• [Task requirements]
Lines holding the string "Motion" are the ones to copy from this listing.
:: Recorded data
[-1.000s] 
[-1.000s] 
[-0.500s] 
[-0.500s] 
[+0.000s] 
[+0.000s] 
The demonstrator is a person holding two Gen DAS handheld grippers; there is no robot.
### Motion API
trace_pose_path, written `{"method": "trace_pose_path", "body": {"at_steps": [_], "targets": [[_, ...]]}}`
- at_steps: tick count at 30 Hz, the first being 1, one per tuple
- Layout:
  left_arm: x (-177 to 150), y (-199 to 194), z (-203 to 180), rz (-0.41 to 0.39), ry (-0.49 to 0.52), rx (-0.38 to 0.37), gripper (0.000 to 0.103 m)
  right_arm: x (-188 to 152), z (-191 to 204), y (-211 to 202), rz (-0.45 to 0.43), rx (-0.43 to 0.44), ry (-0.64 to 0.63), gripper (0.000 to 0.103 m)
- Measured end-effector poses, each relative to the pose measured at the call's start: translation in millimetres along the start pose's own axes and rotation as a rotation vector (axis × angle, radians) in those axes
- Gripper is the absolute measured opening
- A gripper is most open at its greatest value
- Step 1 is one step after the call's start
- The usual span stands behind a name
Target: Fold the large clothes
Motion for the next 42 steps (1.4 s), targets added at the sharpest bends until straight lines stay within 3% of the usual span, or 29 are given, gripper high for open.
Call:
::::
• [Finished exercise]
### Motion API
Motion for the next 42 steps (1.4 s), targets added at the sharpest bends until straight lines stay within 3% of the usual span, or 29 are given, gripper high for open.

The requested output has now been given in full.